二严抢着说:“嗐,陈老板说的是哪里话。我们那铺子现在是半营业半装修,生意还没起来呢。”
“你的事,比那个要紧,再说——”他压低声音,挤了挤眼,“樱花国那边我也不是没去过,跟着宋敏那会儿前后去过好几回,东摸西摸的,多少有点门路。”
“这一趟我们必须陪您走,就当我们回去看看那些老熟人,一举两得。”
陈阳哈哈一笑,没再说什么。他知道这哥俩有股子江湖人的仗义,认准了要跟你走,就绝不会因为一点小生意的事犹豫。
老杨留下,大严二严跟着,再加上杰子、劳衫、小槐,这趟出行的人手看着是不少,但每一个都有各自的用处。
等办完值机手续,过了安检,几个人在登机口前找了排空椅子坐下,陈阳才把目光投向落地窗外。停机坪上,一架接着一架的飞机缓缓滑行,引擎的轰鸣声穿过厚重的玻璃墙传进来,沉闷而有力。
他靠在椅背上,忽然觉得心里异常平静,像是一个终于走到了起跑线前的长跑者,等待发令枪响的那一刻。
飞机落地京城的时候,已经是快要中午了。从机场出来,宋青云派来接他们的车已经等在到达口,一辆不起眼的黑色别克。
司机是个沉默寡言的中年人,替他们把行李放进后备箱,又拉开车门。陈阳让劳衫和小槐跟自己坐一辆车,杰子则带着大严二严上了后面那辆出租车。两辆车一前一后驶入京城。
宋青云住在东交民巷附近一栋老式的涉外公寓里,那是海外文物回归小组给他安排的住处,是个闹中取静的所在。
房间不大,陈设简朴,客厅的茶几上永远摆着功夫茶具。
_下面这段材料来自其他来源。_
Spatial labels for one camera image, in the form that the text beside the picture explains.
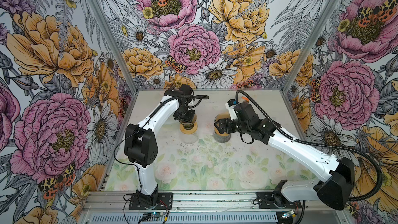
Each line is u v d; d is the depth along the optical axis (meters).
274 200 0.67
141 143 0.49
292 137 0.48
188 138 0.96
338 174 0.41
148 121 0.52
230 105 0.69
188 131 0.86
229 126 0.67
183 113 0.75
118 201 0.76
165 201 0.74
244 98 1.05
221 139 0.91
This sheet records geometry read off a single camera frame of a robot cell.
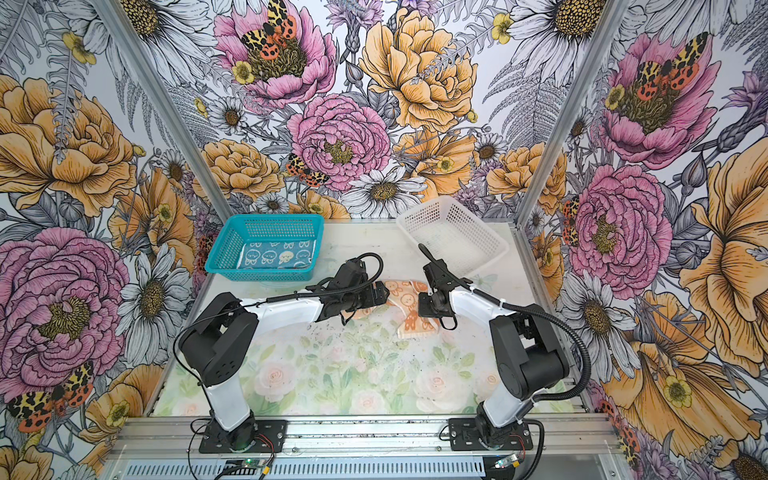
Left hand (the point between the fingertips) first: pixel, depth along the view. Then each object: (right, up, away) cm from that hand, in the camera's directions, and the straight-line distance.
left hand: (376, 301), depth 93 cm
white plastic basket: (+28, +21, +23) cm, 42 cm away
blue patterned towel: (-32, +14, +15) cm, 38 cm away
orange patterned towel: (+8, 0, +3) cm, 9 cm away
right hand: (+16, -5, -1) cm, 16 cm away
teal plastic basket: (-52, +23, +17) cm, 60 cm away
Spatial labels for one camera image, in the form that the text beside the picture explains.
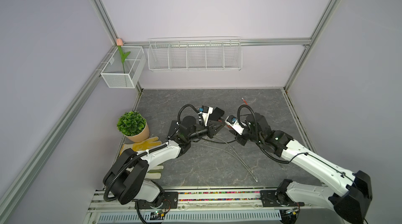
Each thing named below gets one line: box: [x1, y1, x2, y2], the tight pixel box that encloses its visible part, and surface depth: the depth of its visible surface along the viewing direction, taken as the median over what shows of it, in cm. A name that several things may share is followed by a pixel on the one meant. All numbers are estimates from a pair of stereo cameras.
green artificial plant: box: [116, 110, 148, 137], surface depth 86 cm
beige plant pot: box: [124, 120, 150, 143], surface depth 88 cm
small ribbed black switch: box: [209, 106, 225, 121], surface depth 108 cm
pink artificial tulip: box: [115, 37, 131, 74], surface depth 92 cm
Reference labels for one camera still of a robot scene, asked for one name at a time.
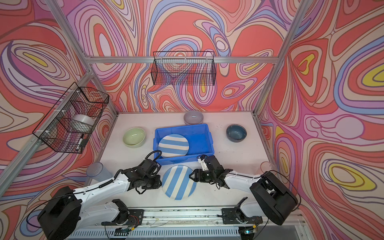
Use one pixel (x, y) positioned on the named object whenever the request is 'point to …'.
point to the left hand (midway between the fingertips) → (164, 183)
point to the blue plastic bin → (200, 138)
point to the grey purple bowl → (193, 117)
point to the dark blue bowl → (236, 133)
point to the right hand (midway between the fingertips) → (194, 180)
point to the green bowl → (134, 137)
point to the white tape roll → (82, 123)
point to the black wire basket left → (68, 125)
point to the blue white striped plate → (173, 145)
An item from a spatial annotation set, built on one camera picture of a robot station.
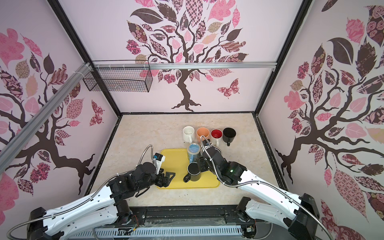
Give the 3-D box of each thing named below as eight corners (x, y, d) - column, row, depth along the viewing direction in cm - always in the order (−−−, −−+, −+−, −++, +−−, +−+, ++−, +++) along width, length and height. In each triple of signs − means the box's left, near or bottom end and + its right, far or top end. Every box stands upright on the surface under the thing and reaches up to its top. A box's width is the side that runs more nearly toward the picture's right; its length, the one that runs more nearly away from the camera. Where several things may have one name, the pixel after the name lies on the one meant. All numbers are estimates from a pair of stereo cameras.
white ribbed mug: (183, 145, 103) (182, 138, 96) (183, 133, 110) (183, 126, 103) (194, 145, 103) (194, 138, 96) (194, 133, 110) (194, 126, 103)
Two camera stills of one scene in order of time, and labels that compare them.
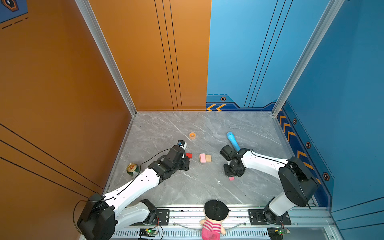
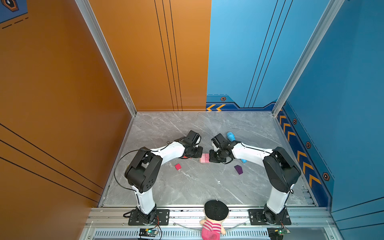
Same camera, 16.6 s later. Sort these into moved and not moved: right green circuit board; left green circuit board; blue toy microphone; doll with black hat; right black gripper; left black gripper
Moved: right black gripper; left black gripper
Not moved: blue toy microphone; right green circuit board; doll with black hat; left green circuit board
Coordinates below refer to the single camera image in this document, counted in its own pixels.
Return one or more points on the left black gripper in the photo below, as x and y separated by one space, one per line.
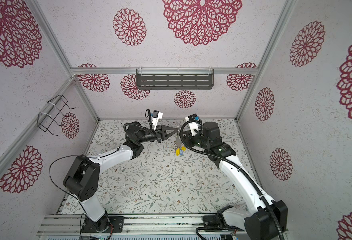
159 131

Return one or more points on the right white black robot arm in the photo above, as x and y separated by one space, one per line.
264 218

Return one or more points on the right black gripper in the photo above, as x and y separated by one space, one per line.
188 137

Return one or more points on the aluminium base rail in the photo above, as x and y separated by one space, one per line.
129 224

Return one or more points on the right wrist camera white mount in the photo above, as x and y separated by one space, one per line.
195 127

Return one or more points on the black slotted wall shelf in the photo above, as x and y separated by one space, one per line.
175 79

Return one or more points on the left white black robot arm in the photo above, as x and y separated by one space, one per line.
83 177

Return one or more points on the black wire wall rack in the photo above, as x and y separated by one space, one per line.
47 118

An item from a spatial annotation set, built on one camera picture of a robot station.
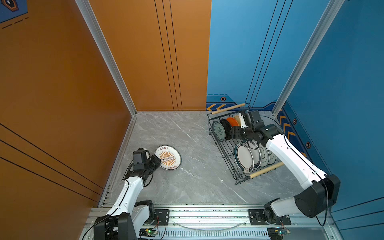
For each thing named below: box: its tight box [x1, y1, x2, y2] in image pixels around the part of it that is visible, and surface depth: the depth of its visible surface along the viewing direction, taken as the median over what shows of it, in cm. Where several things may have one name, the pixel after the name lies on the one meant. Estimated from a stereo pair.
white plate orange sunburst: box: [154, 145, 182, 171], surface depth 93 cm
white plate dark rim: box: [233, 142, 255, 174], surface depth 91 cm
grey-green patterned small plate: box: [212, 120, 226, 142], surface depth 102 cm
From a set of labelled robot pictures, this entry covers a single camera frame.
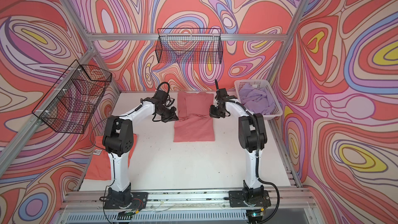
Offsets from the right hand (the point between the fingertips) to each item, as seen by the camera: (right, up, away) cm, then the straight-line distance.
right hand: (213, 118), depth 100 cm
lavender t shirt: (+32, +12, +8) cm, 35 cm away
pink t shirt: (-12, -2, 0) cm, 12 cm away
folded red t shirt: (-64, -26, -17) cm, 71 cm away
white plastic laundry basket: (+37, +25, +16) cm, 48 cm away
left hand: (-21, +1, -3) cm, 21 cm away
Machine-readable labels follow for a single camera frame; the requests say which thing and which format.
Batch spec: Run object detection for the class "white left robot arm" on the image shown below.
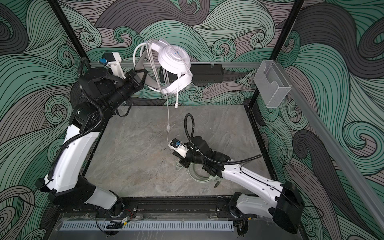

陈阳带着一群人进门的时候,宋青云正坐在那儿喝茶看一份传真。
他抬头看见陈阳先进来,脸上没有太多表情,只拿眼扫了一眼,发现后面还跟着劳衫、杰子、小槐,又听见门外还有大严和二严的声音,脸色就有些不大好看了。
“都坐吧!”宋青云把传真纸放下,指了指沙发,眼睛却一直看着陈阳。
等众人挨个找地方坐下,宋青云才不紧不慢地开口,声音不大,却自有一股长辈的威压,“我说陈阳,你小子去东京是去办事,还是去旅游啊?”
“带这么一大帮人,你是觉得樱花国那边的人眼睛都瞎,还是觉得我们海外文物回归小组的考察团是菜市场,谁都能往里塞?”
陈阳陪着笑,亲自给宋青云倒了一杯茶:“师叔,您别急。这些人都是靠得住的,各有各的用处。”
宋青云接过茶,没有急着喝,目光在劳衫、杰子、小槐等人脸上一一扫过。
劳衫他认识,知道这人身手了得,遇事也沉稳,能压阵;杰子看着眼生,但眉眼间有股子机灵劲,想来也不是个省油的灯;小槐年纪最小,长得清清秀秀的,安安静静坐在角落里,看着倒像是最让人省心的一个,但宋青云知道,这小子可是赌场里的高手,不明白陈阳带他做什么。
宋青云心里快速过了一遍,最后叹了口气:“你带来这些人,有几个是省油的灯?真到了东京,哪个都能给我惹出点事来。”
“我告诉你,这趟出去,明面上是学术考察,暗地里是文物回归,全团上下二十几双眼睛都盯着,一步都不能错。”
“再说了,这么多人,我怎么给你们办手续?”他说这话的时候,一直看着陈阳,目光里有责备,也有藏不住的担忧,“你看看你带的这些人,你是要马踏樱花么?”